Musique classique - Les trésors de la musique française par Michel Plasson

Pour les Fêtes, EMI Music France publie un coffret de 37 CD, Michel Plasson et la musique française, hommage à la carrière discographique du légendaire chef du Capitole de Toulouse.

Depuis ses débuts, Michel Plasson s'est engagé en faveur de la musique française. Il en est un excellent avocat, car il a une conscience aiguë du style français.

Le style français prend racine dans l'esthétique sonore. Schématiquement, on peut dire que la couleur orchestrale germanique vise la fusion, alors que l'orchestre français est un ensemble d'individualités fortes. À la fois dans la musique et dans la culture orchestrale, les voix qui ressortent du tissu sonore sont à la base de l'esthétique française.

Les sources remontent à loin: le style baroque français. À la charnière des périodes classique et romantique, lorsque Beethoven composa sa Symphonie Héroïque, c'était au départ dans l'idée d'aller conquérir Paris. La saillie des vents et des bois dans cette oeuvre est très typiquement «française» — ou, au moins, destinée à plaire à la France — et, comme Paavo Järvi l'a très bien montré, le 2e mouvement est une marche funèbre aux couleurs révolutionnaires.

En matière de musique française, Michel Plasson sait de quoi il parle, et lorsqu'il prit les rênes de l'Orchestre de la radio de Leipzig, il en cultiva les qualités, mais sans y enregistrer le répertoire français. Hélas, malgré Plasson, le son français a largement disparu après la mort de Charles Munch, d'André Cluytens (un Belge), de Pierre Monteux, d'Ernest Ansernet (un Suisse) et de Jean Martinon, le renouvellement des effectifs d'orchestres parisiens emblématiques (Opéra, Radio, Société des concerts du Conservatoire) dans les années 1970 et une internationalisation de la facture instrumentale au niveau des bois.

Mais au disque, sans concurrence autre que celle de Charles Dutoit, Plasson a construit un legs admirable.

Une mine d'or

La boîte qui nous arrive aujourd'hui n'a pas d'équivalent sur le marché. De Berlioz, Michel Plasson n'a pas enregistré que la Symphonie Fantastique et Harold en Italie; la curiosité du chef lui a permis de dénicher et de nous faire découvrir des oeuvres rares. Les dernières sessions d'enregistrement de Plasson à Toulouse, en 2003, l'ont amené à immortaliser La Mort d'Orphée, Scène héroïque et nombre de chants d'Hector Berlioz.

Les quatre premiers CD, ceux consacrés à Berlioz, sont à l'image des 33 autres: un mélange habile d'oeuvres phares et d'enregistrements à valeur patrimoniale. Michel Plasson, auquel on doit la redécouverte des symphonies de Magnard et de la 3e Symphonie de Ropartz, est le chef vers lequel on se tourne, exclusivement, pour écouter Mors et Vita de Charles Gounod, Rédemption de César Franck, La Foi de

Camille Saint-Saëns, Caligula de Gabriel Fauré ou Évocations d'Albert Roussel. Et que dire de ce disque original, lumineux et essentiel, le CD 36, rassemblant, autour de L'Apprenti sorcier de Dukas et de La Danse macabre de Saint-Saëns, Le Chasseur maudit de Franck, Effet de nuit de Silvio Lazzari, ainsi qu'Aux étoiles et Lenore d'Henri Duparc. Un programme, un disque, symbole de toute l'intelligence et de l'acuité de la démarche.

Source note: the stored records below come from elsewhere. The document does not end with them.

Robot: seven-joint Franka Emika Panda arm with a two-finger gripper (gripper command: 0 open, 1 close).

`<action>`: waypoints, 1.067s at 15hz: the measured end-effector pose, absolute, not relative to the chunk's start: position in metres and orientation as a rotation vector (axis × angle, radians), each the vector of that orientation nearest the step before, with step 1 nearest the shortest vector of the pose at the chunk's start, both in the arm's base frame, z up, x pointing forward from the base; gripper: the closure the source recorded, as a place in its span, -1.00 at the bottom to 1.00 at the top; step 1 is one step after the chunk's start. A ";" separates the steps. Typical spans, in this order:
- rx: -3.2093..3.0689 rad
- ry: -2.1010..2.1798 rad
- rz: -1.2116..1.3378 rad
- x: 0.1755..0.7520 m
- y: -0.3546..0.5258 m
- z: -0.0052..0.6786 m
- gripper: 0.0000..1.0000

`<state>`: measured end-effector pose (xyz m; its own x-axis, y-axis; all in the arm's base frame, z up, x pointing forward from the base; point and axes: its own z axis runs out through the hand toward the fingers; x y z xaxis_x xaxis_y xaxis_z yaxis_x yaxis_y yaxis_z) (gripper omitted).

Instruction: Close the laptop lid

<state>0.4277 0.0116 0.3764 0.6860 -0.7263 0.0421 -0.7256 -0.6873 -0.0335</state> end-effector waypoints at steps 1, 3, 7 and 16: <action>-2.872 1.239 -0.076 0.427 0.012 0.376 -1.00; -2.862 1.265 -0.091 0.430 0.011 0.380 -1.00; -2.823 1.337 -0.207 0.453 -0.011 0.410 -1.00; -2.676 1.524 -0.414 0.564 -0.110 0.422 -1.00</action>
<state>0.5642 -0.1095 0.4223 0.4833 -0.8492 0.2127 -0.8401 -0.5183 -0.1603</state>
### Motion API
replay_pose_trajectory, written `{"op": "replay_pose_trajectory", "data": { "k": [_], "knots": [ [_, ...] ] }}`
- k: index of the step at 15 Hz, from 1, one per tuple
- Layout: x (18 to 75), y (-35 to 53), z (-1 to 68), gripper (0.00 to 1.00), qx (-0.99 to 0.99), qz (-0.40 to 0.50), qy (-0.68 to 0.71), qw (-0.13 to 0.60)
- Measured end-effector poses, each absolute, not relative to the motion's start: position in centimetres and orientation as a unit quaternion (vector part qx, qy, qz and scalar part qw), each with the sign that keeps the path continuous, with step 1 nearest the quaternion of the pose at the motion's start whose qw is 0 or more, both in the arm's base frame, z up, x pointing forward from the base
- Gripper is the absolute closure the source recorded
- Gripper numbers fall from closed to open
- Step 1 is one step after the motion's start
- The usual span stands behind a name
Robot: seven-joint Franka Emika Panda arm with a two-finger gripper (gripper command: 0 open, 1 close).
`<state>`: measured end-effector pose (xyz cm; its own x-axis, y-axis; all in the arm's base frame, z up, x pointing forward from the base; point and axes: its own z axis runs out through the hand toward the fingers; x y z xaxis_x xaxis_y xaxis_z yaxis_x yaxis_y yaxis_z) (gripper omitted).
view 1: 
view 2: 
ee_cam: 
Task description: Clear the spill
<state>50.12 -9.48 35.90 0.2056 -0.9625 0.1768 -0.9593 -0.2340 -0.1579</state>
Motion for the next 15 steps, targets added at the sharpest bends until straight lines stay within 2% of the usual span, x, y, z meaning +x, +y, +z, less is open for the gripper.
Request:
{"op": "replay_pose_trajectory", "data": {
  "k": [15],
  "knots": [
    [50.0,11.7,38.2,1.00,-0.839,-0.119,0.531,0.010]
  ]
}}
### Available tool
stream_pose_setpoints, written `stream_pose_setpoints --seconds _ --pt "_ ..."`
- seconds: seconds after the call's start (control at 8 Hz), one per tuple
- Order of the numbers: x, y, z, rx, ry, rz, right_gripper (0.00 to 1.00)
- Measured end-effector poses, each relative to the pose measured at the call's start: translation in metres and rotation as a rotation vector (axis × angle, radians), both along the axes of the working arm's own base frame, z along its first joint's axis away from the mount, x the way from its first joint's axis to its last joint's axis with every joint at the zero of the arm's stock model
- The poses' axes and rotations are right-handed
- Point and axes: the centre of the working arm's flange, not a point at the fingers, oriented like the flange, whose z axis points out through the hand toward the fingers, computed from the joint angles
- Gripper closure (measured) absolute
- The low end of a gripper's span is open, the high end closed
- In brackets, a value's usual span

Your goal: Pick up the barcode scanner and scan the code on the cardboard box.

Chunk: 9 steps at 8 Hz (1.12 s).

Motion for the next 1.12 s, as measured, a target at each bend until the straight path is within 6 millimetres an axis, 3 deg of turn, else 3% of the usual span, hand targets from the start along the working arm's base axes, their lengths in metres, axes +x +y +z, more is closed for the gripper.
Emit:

Sur le plan interprétatif, on ne peut parler à tout coup d'enregistrements de référence, d'autant que la perspective sonore vaste de la Halle aux grains de Toulouse et l'esthétique des ingénieurs du son d'EMI favorisent davantage la globalisation sonore que l'impact dynamique. On n'achètera donc pas le coffret pour avoir enfin la «meilleure Fantastique» ou la 3e Symphonie de Honegger de référence. Par contre, la mine d'or sur le plan du répertoire, la culture et la sincérité musicales sont incomparables.

Il est évident qu'EMI nous devra, l'an prochain, un même coffret rassemblant le legs lyrique du chef.